Section 122 is a relic of the 1970s, created after President Richard Nixon took the United States off the gold standard.
Alan Wolff, a staffer in the US Treasury Department during the Nixon administration, recalls that the United States was indeed experiencing a crisis and literally running out of gold at the time.
“There was a balance of payments crisis that could be felt palpably,” Wolff, now a senior fellow at the Peterson Institute for International Economics, told CNN in a phone interview. “Today, there is no crisis. If there were, financial markets would be in deep free fall.”
Wolff said no clear cut answer to whether courts will determine that conditions exist today to justify Section 122 tariffs.
“We’ll only know years from now,” he said.

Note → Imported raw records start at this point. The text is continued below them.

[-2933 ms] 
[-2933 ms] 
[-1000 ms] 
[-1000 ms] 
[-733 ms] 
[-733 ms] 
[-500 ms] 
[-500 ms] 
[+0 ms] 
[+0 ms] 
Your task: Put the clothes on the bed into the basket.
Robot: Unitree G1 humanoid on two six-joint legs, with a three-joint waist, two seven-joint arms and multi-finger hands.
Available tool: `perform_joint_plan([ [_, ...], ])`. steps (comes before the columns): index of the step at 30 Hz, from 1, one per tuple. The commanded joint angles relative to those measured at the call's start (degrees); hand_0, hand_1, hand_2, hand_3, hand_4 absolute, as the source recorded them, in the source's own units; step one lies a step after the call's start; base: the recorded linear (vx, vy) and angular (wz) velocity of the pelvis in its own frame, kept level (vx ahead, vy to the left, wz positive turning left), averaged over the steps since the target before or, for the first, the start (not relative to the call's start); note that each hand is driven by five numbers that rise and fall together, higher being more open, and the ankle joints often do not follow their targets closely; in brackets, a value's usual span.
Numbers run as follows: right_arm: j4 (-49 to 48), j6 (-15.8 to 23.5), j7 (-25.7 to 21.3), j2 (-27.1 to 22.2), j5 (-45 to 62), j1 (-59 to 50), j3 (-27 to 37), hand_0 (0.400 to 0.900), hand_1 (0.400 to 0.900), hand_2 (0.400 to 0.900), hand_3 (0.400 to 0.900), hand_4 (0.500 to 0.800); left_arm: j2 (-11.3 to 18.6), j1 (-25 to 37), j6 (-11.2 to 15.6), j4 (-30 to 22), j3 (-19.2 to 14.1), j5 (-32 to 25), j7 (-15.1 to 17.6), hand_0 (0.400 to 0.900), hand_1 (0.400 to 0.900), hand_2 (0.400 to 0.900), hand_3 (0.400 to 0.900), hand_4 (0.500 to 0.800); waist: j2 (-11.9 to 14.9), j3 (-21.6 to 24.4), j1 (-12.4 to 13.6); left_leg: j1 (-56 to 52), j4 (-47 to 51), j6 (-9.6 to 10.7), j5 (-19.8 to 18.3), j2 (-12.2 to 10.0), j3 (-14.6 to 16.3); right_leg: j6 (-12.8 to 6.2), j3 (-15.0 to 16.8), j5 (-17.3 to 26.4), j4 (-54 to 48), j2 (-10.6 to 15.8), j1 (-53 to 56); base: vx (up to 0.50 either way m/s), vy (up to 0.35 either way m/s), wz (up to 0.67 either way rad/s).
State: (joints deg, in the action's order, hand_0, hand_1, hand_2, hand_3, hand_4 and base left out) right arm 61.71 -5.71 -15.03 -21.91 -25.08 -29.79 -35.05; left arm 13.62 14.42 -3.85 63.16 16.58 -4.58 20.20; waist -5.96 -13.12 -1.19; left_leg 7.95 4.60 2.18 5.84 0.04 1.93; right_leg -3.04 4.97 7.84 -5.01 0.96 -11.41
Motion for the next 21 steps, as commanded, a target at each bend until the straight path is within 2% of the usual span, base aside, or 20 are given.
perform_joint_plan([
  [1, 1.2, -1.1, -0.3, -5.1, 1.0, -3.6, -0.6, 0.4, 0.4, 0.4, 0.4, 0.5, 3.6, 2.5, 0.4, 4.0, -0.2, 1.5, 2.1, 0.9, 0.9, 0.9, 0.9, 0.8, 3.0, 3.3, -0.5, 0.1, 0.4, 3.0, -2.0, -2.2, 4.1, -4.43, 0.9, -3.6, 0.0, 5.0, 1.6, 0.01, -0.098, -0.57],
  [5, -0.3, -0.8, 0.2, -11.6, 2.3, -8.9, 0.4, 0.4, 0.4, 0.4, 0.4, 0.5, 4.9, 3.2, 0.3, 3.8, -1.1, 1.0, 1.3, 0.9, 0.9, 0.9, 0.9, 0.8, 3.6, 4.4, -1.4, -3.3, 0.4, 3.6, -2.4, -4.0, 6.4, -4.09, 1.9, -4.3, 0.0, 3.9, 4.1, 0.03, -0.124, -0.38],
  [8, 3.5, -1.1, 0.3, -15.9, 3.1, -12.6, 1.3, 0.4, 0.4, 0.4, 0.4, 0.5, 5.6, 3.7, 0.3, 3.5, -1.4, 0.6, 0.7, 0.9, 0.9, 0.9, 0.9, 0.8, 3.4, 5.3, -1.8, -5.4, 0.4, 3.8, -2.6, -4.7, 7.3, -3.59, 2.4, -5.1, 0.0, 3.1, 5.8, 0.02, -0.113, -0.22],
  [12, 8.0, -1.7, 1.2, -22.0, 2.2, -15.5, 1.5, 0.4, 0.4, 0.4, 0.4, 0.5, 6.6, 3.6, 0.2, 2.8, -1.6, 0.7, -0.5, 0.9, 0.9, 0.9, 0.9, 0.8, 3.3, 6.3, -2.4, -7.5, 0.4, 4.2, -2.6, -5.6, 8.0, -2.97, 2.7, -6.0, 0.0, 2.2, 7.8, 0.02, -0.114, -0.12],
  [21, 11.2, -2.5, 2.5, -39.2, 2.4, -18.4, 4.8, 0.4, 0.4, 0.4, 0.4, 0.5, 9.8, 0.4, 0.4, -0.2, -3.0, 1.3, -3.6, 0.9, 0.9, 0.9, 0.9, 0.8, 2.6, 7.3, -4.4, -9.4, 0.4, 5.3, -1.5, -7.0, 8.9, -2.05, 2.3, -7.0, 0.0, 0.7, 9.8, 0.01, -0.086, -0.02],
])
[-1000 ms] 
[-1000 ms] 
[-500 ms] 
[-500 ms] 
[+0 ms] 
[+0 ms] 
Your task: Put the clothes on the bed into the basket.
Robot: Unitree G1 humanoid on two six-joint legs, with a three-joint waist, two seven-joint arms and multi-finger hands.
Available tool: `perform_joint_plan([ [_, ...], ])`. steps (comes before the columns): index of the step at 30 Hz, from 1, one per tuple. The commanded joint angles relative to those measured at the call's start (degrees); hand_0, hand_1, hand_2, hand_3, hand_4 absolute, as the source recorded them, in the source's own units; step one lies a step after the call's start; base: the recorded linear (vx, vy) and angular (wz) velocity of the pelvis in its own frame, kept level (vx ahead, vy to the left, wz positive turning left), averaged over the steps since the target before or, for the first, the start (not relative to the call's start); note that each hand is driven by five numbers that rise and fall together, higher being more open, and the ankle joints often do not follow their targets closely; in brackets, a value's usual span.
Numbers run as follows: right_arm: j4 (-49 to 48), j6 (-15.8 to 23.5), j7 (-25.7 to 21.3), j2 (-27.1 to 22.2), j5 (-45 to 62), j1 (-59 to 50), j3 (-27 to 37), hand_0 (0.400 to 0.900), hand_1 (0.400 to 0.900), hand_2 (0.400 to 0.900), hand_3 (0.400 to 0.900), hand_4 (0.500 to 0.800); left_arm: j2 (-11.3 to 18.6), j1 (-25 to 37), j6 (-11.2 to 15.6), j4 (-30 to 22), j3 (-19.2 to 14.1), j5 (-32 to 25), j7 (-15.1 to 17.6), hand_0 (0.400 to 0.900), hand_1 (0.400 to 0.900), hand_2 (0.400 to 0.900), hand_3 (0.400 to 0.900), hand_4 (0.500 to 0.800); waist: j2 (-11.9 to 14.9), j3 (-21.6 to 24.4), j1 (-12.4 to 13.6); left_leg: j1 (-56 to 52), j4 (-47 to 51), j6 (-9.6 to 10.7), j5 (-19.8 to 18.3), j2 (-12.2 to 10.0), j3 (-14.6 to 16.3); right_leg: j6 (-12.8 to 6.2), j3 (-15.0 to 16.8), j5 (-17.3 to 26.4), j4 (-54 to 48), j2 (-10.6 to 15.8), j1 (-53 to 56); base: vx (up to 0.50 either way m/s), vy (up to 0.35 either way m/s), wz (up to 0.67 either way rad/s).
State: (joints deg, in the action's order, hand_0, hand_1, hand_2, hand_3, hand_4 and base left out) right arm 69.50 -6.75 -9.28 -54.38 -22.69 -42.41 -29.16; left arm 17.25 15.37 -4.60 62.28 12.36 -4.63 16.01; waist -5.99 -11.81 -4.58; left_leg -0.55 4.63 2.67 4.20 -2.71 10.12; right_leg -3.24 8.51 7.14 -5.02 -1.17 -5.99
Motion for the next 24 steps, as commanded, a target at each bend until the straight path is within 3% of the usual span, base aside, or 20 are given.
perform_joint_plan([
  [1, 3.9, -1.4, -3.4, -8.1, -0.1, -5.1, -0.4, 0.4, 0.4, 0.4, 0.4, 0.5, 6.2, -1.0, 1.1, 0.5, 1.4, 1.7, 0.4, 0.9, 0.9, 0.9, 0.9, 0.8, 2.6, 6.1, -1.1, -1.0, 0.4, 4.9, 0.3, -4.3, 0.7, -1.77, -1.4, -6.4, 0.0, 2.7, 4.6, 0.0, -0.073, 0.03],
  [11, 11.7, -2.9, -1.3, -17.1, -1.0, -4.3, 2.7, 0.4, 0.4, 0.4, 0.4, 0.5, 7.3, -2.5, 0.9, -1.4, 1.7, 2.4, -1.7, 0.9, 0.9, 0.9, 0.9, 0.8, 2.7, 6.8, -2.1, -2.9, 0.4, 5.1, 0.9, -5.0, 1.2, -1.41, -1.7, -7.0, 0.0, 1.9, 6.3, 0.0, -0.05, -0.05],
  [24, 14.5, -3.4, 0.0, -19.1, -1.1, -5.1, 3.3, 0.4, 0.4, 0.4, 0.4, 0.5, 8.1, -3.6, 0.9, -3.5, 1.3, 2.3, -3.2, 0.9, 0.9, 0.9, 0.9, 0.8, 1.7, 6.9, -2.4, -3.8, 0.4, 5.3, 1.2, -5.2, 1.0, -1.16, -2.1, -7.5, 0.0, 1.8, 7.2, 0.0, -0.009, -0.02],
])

Of course, that’s no comfort to the countless small businesses and corporations paying the Section 122 tariffs — let alone the consumers paying indirectly through higher prices and fewer job opportunities.
WSJ: Trump is ‘statute shopping’ like Biden
Some conservatives have rejected the legal justification for Section 122.
“These new tariffs are even more clearly illegal than Trump’s IEEPA tariffs,” Andrew C. McCarthy argued in the conservative National Review.
“Mr. Trump’s reading of Section 122 is erroneous,” the opinion page at The Wall Street Journal declared recently, likening Trump’s Plan B to what they called failed “statute shopping” by President Biden after his student loan forgiveness effort got rejected by courts.
Others, including Brad Setser, a senior fellow at the Council on Foreign Relations, said there is a “reasonable case” the United States does have a “large and serious” balance of payments deficit but that it’s not clear this will be sorted out in time.
“I don’t think litigation over the meaning of a fundamental payments problem and a balance of payments deficit will be sorted in 150 days,” Setser wrote on X, “so my bet is that the clock on the tariffs will expire before the courts rule.”
Congress is unlikely to green light an extension beyond the 150-day limit on Section 122.
Some have argued that, in theory, Trump could allow the Section 122 tariffs to lapse and then just restart the 150-day clock by declaring another emergency.
Wolff, the Peterson Institute fellow, doesn’t think such a move would fly with judges.
“I don’t think the courts would get the joke,” he said.